Optimal compression-prediction tradeoffs for principled feature extraction

These details have not been verified by PyPI

Project links

Project description

💰 Support This Research - Please Donate!

🙏 If this library helps your research or project, please consider donating to support continued development:

💳 DONATE VIA PAYPAL | ❤️ SPONSOR ON GITHUB

Information Bottleneck

🌟 Find optimal compression-prediction tradeoffs for principled feature extraction and representation learning

The Information Bottleneck principle provides a theoretical framework for learning representations that are maximally informative about targets while being maximally compressed. This implementation faithfully reproduces Tishby's groundbreaking information-theoretic approach to learning.

Research Foundation: Tishby, N., Pereira, F. C., & Bialek, W. (1999) - "The Information Bottleneck Method"

🚀 Quick Start

Installation

pip install information-bottleneck

Requirements: Python 3.9+, NumPy, SciPy, scikit-learn, matplotlib

Basic Information Bottleneck

from information_bottleneck import InformationBottleneckClassifier
import numpy as np
from sklearn.datasets import make_classification

# Create sample data
X, y = make_classification(n_samples=1000, n_features=20, n_classes=2, random_state=42)

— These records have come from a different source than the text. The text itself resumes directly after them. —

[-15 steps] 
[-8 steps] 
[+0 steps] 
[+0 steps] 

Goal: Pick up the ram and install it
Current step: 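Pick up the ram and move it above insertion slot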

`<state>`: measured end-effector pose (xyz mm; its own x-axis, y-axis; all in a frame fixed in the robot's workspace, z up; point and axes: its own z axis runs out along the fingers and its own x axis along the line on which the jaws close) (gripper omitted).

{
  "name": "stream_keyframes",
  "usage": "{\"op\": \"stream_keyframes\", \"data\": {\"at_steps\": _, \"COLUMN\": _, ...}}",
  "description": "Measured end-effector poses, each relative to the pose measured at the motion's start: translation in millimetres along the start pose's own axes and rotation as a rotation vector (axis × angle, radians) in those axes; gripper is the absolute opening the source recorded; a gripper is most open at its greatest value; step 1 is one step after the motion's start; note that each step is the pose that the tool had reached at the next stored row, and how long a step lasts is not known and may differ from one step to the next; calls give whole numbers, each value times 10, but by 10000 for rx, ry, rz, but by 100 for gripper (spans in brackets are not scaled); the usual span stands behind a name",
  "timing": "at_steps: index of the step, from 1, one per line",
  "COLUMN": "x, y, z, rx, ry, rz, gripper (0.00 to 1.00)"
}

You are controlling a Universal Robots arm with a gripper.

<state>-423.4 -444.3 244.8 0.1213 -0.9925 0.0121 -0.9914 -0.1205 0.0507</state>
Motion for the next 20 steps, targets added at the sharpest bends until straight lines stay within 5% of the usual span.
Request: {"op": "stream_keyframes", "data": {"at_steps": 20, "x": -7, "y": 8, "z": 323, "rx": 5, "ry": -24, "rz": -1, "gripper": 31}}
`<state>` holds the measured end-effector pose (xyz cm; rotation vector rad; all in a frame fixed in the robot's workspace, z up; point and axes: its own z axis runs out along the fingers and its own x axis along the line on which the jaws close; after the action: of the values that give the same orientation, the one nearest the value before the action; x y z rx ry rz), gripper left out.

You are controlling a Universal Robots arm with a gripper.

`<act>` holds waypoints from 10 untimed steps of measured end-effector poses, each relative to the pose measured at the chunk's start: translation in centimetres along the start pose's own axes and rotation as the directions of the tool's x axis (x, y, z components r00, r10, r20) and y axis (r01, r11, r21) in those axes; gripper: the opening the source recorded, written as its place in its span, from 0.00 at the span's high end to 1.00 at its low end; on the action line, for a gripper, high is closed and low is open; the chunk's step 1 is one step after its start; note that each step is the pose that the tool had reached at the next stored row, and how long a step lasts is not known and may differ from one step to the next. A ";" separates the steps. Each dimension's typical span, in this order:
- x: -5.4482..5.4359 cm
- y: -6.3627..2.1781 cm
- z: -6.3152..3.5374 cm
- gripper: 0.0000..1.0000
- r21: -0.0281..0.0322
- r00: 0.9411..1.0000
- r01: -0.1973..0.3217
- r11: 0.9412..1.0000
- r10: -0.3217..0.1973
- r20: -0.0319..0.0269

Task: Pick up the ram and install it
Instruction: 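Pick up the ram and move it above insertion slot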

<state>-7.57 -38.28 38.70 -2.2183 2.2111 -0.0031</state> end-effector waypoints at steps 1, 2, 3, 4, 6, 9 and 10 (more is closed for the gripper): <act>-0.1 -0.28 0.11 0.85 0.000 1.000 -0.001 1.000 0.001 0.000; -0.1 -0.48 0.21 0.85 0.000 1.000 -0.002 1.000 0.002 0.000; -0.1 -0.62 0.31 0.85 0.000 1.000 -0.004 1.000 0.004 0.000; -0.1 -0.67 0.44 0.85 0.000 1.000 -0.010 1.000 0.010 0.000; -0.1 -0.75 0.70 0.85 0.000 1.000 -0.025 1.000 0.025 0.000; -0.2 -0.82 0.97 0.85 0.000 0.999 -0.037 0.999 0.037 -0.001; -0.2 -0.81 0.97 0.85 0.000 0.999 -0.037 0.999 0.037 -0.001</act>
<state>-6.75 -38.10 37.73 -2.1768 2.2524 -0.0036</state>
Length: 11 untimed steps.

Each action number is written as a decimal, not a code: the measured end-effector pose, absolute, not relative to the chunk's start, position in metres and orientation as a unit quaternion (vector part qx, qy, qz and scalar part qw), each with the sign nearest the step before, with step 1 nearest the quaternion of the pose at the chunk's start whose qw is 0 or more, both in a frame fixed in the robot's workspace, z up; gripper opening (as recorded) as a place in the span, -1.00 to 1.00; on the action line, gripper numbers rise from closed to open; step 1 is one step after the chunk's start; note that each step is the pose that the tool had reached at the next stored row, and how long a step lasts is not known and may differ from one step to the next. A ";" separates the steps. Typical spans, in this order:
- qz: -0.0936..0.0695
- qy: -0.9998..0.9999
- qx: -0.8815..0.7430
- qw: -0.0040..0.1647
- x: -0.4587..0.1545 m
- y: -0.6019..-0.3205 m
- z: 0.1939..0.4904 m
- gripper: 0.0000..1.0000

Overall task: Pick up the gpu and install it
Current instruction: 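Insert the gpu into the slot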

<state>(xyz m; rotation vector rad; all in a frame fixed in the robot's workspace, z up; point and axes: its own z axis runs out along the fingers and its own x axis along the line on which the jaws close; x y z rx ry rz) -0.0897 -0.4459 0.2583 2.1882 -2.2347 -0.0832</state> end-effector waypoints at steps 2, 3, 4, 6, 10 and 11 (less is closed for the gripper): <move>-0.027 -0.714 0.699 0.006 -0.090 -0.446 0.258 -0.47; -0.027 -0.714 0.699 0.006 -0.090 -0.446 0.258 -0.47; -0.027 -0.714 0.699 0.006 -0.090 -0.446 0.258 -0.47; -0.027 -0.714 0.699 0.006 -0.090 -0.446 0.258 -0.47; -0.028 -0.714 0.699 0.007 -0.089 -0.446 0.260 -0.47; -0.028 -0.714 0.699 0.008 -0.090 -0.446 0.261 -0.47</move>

# Basic IB for feature selection
ib_classifier = InformationBottleneckClassifier(
    beta=0.1,  # Compression-prediction tradeoff
    max_iter=1000,
    algorithm='tishby_original'
)

# Learn optimal compressed representation
print("Learning optimal information bottleneck...")
X_compressed = ib_classifier.fit_transform(X, y)
print(f"Original features: {X.shape[1]} → Compressed: {X_compressed.shape[1]}")

# Evaluate compression quality
mutual_info_xy = ib_classifier.mutual_information(X, y)
mutual_info_ty = ib_classifier.mutual_information(X_compressed, y)
compression_ratio = ib_classifier.compression_ratio()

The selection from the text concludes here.